| Task item |
Give every line of the listing back, exactly as written.
==============================
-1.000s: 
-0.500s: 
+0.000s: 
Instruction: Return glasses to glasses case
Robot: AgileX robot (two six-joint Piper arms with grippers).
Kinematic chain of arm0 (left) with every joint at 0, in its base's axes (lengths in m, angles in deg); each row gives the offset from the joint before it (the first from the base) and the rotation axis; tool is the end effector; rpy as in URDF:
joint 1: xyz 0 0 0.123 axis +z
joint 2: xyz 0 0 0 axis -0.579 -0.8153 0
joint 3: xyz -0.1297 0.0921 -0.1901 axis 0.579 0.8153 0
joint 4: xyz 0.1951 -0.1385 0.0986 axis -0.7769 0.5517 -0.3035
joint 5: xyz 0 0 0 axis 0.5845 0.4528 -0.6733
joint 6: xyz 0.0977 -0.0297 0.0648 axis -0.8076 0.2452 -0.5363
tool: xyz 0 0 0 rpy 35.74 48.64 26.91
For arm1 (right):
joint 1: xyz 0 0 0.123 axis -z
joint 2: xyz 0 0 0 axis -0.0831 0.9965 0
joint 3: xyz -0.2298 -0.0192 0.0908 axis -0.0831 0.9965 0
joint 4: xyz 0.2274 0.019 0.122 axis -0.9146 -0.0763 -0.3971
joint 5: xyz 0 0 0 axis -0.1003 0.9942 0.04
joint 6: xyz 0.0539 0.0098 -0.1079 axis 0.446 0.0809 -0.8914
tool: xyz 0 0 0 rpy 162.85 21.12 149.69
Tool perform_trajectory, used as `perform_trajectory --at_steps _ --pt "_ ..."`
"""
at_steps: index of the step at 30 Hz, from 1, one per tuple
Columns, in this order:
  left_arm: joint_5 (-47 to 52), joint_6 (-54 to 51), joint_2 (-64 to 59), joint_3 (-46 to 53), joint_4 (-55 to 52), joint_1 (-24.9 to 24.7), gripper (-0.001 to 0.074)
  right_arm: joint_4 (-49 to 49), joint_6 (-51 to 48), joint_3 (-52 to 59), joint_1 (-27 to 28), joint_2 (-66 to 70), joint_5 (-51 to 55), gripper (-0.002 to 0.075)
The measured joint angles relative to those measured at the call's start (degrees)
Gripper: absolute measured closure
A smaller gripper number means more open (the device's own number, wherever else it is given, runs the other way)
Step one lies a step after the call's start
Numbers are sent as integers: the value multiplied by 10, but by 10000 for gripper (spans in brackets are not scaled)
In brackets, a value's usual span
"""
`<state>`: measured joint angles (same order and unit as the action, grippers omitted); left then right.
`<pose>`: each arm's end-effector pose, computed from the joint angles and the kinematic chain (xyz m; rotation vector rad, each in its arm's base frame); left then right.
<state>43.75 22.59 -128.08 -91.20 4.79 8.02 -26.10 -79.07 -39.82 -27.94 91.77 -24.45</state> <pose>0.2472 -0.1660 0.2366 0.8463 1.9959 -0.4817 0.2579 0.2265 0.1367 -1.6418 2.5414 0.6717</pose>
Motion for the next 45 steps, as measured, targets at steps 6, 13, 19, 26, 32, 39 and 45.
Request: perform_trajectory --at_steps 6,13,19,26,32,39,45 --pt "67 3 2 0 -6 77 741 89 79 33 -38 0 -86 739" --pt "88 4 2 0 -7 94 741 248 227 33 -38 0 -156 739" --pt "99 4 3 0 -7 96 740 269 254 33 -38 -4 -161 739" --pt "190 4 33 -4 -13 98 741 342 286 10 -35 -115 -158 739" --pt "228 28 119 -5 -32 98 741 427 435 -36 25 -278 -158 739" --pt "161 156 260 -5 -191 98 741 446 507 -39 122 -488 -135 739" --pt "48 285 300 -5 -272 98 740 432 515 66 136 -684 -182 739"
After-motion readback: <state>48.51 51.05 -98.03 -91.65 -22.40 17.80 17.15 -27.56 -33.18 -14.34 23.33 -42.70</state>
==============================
| Response to the task |
-1.000s: 
-0.500s: 
+0.000s: 
Instruction: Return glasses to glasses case
Robot: AgileX robot (two six-joint Piper arms with grippers).
Kinematic chain of arm0 (left) with every joint at 0, in its base's axes (lengths in m, angles in deg); each row gives the offset from the joint before it (the first from the base) and the rotation axis; tool is the end effector; rpy as in URDF:
joint 1: xyz 0 0 0.123 axis +z
joint 2: xyz 0 0 0 axis -0.579 -0.8153 0
joint 3: xyz -0.1297 0.0921 -0.1901 axis 0.579 0.8153 0
joint 4: xyz 0.1951 -0.1385 0.0986 axis -0.7769 0.5517 -0.3035
joint 5: xyz 0 0 0 axis 0.5845 0.4528 -0.6733
joint 6: xyz 0.0977 -0.0297 0.0648 axis -0.8076 0.2452 -0.5363
tool: xyz 0 0 0 rpy 35.74 48.64 26.91
For arm1 (right):
joint 1: xyz 0 0 0.123 axis -z
joint 2: xyz 0 0 0 axis -0.0831 0.9965 0
joint 3: xyz -0.2298 -0.0192 0.0908 axis -0.0831 0.9965 0
joint 4: xyz 0.2274 0.019 0.122 axis -0.9146 -0.0763 -0.3971
joint 5: xyz 0 0 0 axis -0.1003 0.9942 0.04
joint 6: xyz 0.0539 0.0098 -0.1079 axis 0.446 0.0809 -0.8914
tool: xyz 0 0 0 rpy 162.85 21.12 149.69
Tool perform_trajectory, used as `perform_trajectory --at_steps _ --pt "_ ..."`
"""
at_steps: index of the step at 30 Hz, from 1, one per tuple
Columns, in this order:
  left_arm: joint_5 (-47 to 52), joint_6 (-54 to 51), joint_2 (-64 to 59), joint_3 (-46 to 53), joint_4 (-55 to 52), joint_1 (-24.9 to 24.7), gripper (-0.001 to 0.074)
  right_arm: joint_4 (-49 to 49), joint_6 (-51 to 48), joint_3 (-52 to 59), joint_1 (-27 to 28), joint_2 (-66 to 70), joint_5 (-51 to 55), gripper (-0.002 to 0.075)
The measured joint angles relative to those measured at the call's start (degrees)
Gripper: absolute measured closure
A smaller gripper number means more open (the device's own number, wherever else it is given, runs the other way)
Step one lies a step after the call's start
Numbers are sent as integers: the value multiplied by 10, but by 10000 for gripper (spans in brackets are not scaled)
In brackets, a value's usual span
"""
`<state>`: measured joint angles (same order and unit as the action, grippers omitted); left then right.
`<pose>`: each arm's end-effector pose, computed from the joint angles and the kinematic chain (xyz m; rotation vector rad, each in its arm's base frame); left then right.
<state>43.75 22.59 -128.08 -91.20 4.79 8.02 -26.10 -79.07 -39.82 -27.94 91.77 -24.45</state> <pose>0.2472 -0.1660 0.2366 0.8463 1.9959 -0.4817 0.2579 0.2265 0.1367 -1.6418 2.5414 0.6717</pose>
Motion for the next 45 steps, as measured, targets at steps 6, 13, 19, 26, 32, 39 and 45.
Request: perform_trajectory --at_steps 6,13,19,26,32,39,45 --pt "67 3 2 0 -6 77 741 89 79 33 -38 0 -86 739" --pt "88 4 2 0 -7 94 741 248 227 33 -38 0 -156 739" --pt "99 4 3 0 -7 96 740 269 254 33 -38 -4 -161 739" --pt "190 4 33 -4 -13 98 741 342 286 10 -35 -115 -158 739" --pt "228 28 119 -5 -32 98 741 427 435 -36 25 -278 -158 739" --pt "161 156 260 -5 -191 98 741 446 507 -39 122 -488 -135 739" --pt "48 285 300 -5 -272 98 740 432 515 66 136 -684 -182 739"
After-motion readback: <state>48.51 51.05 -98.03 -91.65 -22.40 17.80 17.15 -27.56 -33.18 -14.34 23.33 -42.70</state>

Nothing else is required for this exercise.